§ **Goal of the exercise**
The data follows. Retype every entry exactly.
[Start of Attachment]
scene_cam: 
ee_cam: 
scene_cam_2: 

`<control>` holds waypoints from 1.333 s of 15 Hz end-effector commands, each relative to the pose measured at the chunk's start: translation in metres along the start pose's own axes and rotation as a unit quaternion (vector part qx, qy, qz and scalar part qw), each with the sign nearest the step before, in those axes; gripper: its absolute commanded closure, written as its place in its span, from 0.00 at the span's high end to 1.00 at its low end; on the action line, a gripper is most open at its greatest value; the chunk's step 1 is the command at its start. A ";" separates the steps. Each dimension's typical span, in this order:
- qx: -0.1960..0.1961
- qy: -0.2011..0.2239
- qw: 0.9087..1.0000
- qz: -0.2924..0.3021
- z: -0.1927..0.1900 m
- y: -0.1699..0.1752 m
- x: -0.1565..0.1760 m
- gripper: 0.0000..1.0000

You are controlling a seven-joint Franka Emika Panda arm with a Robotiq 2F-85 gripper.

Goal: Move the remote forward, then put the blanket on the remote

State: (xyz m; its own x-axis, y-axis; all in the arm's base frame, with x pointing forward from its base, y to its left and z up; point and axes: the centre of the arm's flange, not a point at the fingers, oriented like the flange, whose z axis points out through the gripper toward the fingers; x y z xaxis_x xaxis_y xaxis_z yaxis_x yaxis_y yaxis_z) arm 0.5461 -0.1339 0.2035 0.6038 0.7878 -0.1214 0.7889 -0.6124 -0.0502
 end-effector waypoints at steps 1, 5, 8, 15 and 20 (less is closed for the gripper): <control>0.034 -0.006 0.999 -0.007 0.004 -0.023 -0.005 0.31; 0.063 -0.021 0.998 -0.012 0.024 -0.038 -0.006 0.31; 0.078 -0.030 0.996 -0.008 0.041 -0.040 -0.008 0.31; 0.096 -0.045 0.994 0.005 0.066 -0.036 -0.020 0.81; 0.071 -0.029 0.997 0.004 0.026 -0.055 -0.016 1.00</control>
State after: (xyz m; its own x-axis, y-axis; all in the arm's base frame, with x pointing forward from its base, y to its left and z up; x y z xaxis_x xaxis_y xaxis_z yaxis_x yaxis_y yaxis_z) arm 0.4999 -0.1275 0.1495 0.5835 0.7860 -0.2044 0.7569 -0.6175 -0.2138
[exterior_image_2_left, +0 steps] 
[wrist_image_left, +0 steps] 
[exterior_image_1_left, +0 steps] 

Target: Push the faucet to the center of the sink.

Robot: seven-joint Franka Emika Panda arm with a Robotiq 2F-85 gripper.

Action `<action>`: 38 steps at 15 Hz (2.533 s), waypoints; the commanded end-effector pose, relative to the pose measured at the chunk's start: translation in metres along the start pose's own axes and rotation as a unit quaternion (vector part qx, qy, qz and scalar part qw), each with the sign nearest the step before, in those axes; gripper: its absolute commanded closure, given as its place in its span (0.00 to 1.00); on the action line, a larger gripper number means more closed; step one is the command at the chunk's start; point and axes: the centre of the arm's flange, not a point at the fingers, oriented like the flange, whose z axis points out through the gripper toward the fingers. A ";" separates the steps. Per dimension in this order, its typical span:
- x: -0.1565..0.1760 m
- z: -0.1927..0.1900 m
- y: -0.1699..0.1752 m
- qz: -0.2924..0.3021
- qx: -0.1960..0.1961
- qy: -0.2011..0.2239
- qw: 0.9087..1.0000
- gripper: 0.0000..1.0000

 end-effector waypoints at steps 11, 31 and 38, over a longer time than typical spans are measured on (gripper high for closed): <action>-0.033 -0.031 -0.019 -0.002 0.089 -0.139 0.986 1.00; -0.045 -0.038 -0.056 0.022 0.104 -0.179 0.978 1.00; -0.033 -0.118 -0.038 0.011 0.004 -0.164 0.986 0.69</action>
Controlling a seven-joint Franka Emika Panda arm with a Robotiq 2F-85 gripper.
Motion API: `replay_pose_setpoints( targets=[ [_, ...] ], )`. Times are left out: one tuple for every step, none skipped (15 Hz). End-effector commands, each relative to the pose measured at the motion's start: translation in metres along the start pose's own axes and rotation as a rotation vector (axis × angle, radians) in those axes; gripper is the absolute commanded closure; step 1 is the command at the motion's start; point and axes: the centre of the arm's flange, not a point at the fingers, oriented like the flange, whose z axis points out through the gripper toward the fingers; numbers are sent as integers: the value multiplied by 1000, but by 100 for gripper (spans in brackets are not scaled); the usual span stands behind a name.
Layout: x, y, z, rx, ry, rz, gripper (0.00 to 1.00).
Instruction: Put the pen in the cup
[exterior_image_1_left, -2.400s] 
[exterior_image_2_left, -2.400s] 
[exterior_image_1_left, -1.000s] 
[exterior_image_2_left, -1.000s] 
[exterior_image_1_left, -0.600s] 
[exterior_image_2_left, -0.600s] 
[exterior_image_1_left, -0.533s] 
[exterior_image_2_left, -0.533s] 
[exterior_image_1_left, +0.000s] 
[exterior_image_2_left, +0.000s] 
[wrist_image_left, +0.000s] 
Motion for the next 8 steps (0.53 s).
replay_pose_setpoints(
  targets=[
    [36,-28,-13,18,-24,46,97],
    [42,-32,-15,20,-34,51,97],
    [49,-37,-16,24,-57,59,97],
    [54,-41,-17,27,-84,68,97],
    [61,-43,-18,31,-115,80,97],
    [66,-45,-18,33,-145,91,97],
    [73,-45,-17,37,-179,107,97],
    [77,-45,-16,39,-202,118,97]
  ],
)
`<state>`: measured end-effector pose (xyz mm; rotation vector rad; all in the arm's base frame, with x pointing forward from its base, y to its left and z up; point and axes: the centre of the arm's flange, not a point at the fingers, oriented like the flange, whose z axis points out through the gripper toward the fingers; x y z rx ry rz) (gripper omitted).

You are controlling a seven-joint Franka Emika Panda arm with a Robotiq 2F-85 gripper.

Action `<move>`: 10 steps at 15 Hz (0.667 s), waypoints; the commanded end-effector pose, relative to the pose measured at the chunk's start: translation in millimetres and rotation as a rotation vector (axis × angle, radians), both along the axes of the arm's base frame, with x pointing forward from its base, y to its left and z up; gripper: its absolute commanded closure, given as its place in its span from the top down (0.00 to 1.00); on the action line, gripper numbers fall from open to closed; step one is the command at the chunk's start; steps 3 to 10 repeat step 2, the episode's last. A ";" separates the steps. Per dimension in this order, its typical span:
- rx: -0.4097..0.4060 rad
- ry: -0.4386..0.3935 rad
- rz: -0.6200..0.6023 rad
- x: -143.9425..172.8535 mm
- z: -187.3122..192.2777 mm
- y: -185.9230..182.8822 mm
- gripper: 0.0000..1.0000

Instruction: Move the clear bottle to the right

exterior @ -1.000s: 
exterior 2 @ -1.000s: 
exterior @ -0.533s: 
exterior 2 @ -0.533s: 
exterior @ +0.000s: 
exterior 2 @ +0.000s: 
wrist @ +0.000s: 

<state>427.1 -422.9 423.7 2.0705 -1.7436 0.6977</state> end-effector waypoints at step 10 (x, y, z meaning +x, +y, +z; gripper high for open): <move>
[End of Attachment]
§ **Your solution**
scene_cam: 
ee_cam: 
scene_cam_2: 

`<control>` holds waypoints from 1.333 s of 15 Hz end-effector commands, each relative to the pose measured at the chunk's start: translation in metres along the start pose's own axes and rotation as a unit quaternion (vector part qx, qy, qz and scalar part qw), each with the sign nearest the step before, in those axes; gripper: its absolute commanded closure, written as its place in its span, from 0.00 at the span's high end to 1.00 at its low end; on the action line, a gripper is most open at its greatest value; the chunk's step 1 is the command at its start. A ";" separates the steps. Each dimension's typical span, in this order:
- qx: -0.1960..0.1961
- qy: -0.2011..0.2239
- qw: 0.9087..1.0000
- qz: -0.2924..0.3021
- z: -0.1927..0.1900 m
- y: -0.1699..0.1752 m
- x: -0.1565..0.1760 m
- gripper: 0.0000..1.0000

You are controlling a seven-joint Franka Emika Panda arm with a Robotiq 2F-85 gripper.

Goal: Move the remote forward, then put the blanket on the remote

State: (xyz m; its own x-axis, y-axis; all in the arm's base frame, with x pointing forward from its base, y to its left and z up; point and axes: the centre of the arm's flange, not a point at the fingers, oriented like the flange, whose z axis points out through the gripper toward the fingers; x y z xaxis_x xaxis_y xaxis_z yaxis_x yaxis_y yaxis_z) arm 0.5461 -0.1339 0.2035 0.6038 0.7878 -0.1214 0.7889 -0.6124 -0.0502
 end-effector waypoints at steps 1, 5, 8, 15 and 20 (less is closed for the gripper): <control>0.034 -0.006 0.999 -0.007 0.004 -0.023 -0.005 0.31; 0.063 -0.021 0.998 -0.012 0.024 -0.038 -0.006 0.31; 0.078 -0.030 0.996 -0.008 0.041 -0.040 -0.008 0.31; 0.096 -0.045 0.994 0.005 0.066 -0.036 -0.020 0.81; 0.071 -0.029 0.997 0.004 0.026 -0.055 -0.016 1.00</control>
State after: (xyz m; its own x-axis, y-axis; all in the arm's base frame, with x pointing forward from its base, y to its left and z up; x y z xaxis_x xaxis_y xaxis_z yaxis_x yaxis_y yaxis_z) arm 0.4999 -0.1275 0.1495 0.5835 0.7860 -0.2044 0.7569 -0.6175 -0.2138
[exterior_image_2_left, +0 steps] 
[wrist_image_left, +0 steps] 
[exterior_image_1_left, +0 steps] 

Target: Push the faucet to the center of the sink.

Robot: seven-joint Franka Emika Panda arm with a Robotiq 2F-85 gripper.

Action `<action>`: 38 steps at 15 Hz (2.533 s), waypoints; the commanded end-effector pose, relative to the pose measured at the chunk's start: translation in metres along the start pose's own axes and rotation as a unit quaternion (vector part qx, qy, qz and scalar part qw), each with the sign nearest the step before, in those axes; gripper: its absolute commanded closure, given as its place in its span (0.00 to 1.00); on the action line, a larger gripper number means more closed; step one is the command at the chunk's start; point and axes: the centre of the arm's flange, not a point at the fingers, oriented like the flange, whose z axis points out through the gripper toward the fingers. A ";" separates the steps. Per dimension in this order, its typical span:
- x: -0.1565..0.1760 m
- z: -0.1927..0.1900 m
- y: -0.1699..0.1752 m
- qz: -0.2924..0.3021
- qx: -0.1960..0.1961
- qy: -0.2011..0.2239
- qw: 0.9087..1.0000
- gripper: 0.0000..1.0000

 end-effector waypoints at steps 11, 31 and 38, over a longer time than typical spans are measured on (gripper high for closed): <action>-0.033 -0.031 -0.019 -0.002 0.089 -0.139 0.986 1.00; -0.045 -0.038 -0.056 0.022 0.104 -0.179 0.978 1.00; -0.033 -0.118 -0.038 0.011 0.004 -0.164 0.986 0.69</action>
Controlling a seven-joint Franka Emika Panda arm with a Robotiq 2F-85 gripper.
Motion API: `replay_pose_setpoints( targets=[ [_, ...] ], )`. Times are left out: one tuple for every step, none skipped (15 Hz). End-effector commands, each relative to the pose measured at the motion's start: translation in metres along the start pose's own axes and rotation as a rotation vector (axis × angle, radians) in those axes; gripper is the absolute commanded closure; step 1 is the command at the motion's start; point and axes: the centre of the arm's flange, not a point at the fingers, oriented like the flange, whose z axis points out through the gripper toward the fingers; numbers are sent as integers: the value multiplied by 1000, but by 100 for gripper (spans in brackets are not scaled); the usual span stands behind a name.
Layout: x, y, z, rx, ry, rz, gripper (0.00 to 1.00).
Instruction: Put the pen in the cup
[exterior_image_1_left, -2.400s] 
[exterior_image_2_left, -2.400s] 
[exterior_image_1_left, -1.000s] 
[exterior_image_2_left, -1.000s] 
[exterior_image_1_left, -0.600s] 
[exterior_image_2_left, -0.600s] 
[exterior_image_1_left, -0.533s] 
[exterior_image_2_left, -0.533s] 
[exterior_image_1_left, +0.000s] 
[exterior_image_2_left, +0.000s] 
[wrist_image_left, +0.000s] 
Motion for the next 8 steps (0.53 s).
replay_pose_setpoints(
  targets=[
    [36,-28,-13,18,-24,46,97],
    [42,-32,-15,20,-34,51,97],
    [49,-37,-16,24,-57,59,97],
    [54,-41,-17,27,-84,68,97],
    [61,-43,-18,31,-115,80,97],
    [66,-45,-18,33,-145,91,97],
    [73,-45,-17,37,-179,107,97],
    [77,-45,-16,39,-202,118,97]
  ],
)
`<state>`: measured end-effector pose (xyz mm; rotation vector rad; all in the arm's base frame, with x pointing forward from its base, y to its left and z up; point and axes: the centre of the arm's flange, not a point at the fingers, oriented like the flange, whose z axis points out through the gripper toward the fingers; x y z rx ry rz) (gripper omitted).

You are controlling a seven-joint Franka Emika Panda arm with a Robotiq 2F-85 gripper.

Action `<move>`: 10 steps at 15 Hz (0.667 s), waypoints; the commanded end-effector pose, relative to the pose measured at the chunk's start: translation in millimetres and rotation as a rotation vector (axis × angle, radians), both along the axes of the arm's base frame, with x pointing forward from its base, y to its left and z up; gripper: its absolute commanded closure, given as its place in its span from the top down (0.00 to 1.00); on the action line, gripper numbers fall from open to closed; step one is the command at the chunk's start; steps 3 to 10 repeat step 2, the episode's last. A ";" separates the steps. Per dimension in this order, its typical span:
- rx: -0.4097..0.4060 rad
- ry: -0.4386..0.3935 rad
- rz: -0.6200..0.6023 rad
- x: -143.9425..172.8535 mm
- z: -187.3122..192.2777 mm
- y: -185.9230..182.8822 mm
- gripper: 0.0000..1.0000

Instruction: Move the clear bottle to the right

exterior @ -1.000s: 
exterior 2 @ -1.000s: 
exterior @ -0.533s: 
exterior 2 @ -0.533s: 
exterior @ +0.000s: 
exterior 2 @ +0.000s: 
wrist @ +0.000s: 

<state>427.1 -422.9 423.7 2.0705 -1.7436 0.6977</state> end-effector waypoints at step 10 (x, y, z meaning +x, +y, +z; gripper high for open): <move>

No further output remains for this exercise.